È il simbolo per eccellenza delle bambine di tutto il mondo; l’abbiamo vista reinterpretare infiniti stili ma, probabilmente, Barbie Transessuale ce la saremmo immaginata con difficoltà.

E invece, eccola: un bambolotto che somiglia a Ken, con visibili fisionomie maschili, che indossa una parrucca e un vestitino floreale. E ha anche i tacchi a spillo. Ecco come l’icona fashion dai lunghi capelli biondi e la coupé rosso fuoco si è presentata all’Università di Alicante.

Barbie Transessuale è stata l’icona gay della manifestazione spagnola della federazione “Decide-T“, una mostra attiva fino al 28 aprile, che raggruppa gay e lesbiche del sud del Paese.
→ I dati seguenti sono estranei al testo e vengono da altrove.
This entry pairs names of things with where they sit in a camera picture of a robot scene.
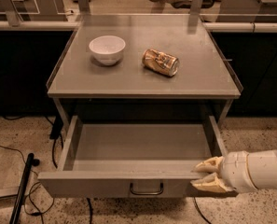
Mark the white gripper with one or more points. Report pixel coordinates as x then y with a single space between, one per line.
236 171

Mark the grey top drawer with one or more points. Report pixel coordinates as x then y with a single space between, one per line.
133 160

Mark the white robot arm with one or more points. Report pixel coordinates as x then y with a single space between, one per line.
262 168

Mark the grey drawer cabinet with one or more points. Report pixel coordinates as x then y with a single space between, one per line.
202 74

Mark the crushed gold soda can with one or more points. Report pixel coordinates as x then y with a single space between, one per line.
160 62

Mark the white ceramic bowl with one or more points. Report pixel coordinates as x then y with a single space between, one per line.
107 49

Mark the black pole on floor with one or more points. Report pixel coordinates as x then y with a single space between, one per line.
22 188

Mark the white horizontal rail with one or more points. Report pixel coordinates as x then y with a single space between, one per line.
219 27

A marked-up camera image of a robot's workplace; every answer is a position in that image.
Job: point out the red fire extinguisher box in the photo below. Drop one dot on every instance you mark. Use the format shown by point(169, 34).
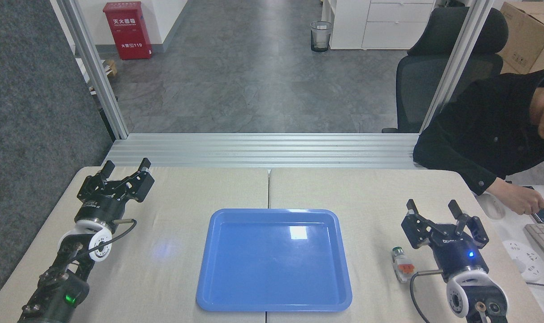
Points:
point(128, 31)

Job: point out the brown cardboard box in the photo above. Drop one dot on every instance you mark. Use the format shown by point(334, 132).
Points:
point(529, 40)

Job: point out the person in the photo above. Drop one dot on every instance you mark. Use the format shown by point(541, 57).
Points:
point(487, 130)

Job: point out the silver aluminium rail frame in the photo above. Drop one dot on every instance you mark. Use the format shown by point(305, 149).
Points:
point(263, 150)

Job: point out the blue plastic tray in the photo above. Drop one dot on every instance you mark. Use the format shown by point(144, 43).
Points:
point(274, 262)

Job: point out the black office chair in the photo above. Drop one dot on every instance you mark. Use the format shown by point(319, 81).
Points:
point(422, 76)

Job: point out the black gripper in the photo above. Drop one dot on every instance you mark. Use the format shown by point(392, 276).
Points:
point(100, 208)
point(460, 258)

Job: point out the grey felt partition panel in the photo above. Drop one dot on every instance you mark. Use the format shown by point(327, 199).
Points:
point(29, 134)

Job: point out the white computer mouse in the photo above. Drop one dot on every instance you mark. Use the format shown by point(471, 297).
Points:
point(491, 207)

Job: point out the white power strip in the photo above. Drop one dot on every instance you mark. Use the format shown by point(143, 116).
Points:
point(525, 260)

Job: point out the white drawer cabinet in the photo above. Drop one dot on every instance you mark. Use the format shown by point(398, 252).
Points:
point(379, 22)

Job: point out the mesh waste bin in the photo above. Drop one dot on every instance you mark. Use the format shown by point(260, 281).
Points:
point(321, 36)

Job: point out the person's hand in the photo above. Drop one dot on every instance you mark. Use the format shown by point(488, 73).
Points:
point(520, 199)

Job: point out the silver aluminium post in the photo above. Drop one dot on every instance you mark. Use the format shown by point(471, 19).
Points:
point(455, 58)
point(94, 67)

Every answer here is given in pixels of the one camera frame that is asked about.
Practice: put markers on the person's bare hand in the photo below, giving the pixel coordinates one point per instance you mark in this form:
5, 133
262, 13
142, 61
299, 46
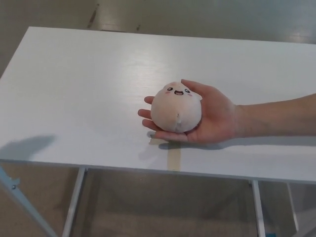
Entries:
217, 116

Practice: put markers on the pink dumpling plush toy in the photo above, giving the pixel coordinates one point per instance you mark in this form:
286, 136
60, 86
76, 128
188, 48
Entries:
175, 111

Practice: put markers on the person's bare forearm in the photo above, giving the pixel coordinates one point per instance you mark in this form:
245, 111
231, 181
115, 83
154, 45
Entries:
276, 116

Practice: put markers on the vertical beige tape strip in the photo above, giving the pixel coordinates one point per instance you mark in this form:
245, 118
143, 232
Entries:
174, 158

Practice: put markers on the white table leg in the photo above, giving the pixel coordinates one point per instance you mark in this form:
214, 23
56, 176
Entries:
74, 202
292, 207
258, 209

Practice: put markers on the blue floor tape piece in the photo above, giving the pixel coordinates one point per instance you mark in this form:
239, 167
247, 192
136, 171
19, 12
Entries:
270, 235

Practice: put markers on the light blue metal strut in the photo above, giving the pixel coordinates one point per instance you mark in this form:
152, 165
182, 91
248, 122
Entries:
22, 205
I due artisti che hanno modificato la Barbie di Mattel, Andrea Cano e Manuel Antonio Velandia, sostengono:

Presentiamo delle Barbie perverse e sessuali, corpi travestiti, corpi transessuali, corpi che vengono resi invisibili per negare l’esistenza di questi esseri che ci sono estranei: questo non perché lo siano veramente ma perché rifiutiamo di accettare la diversità.

La bambola è stata metaforicamente ritoccata, ma non per essere più bella, bensì per cambiare sesso, senza perdere nulla di quello che la caratterizza nella sua anima.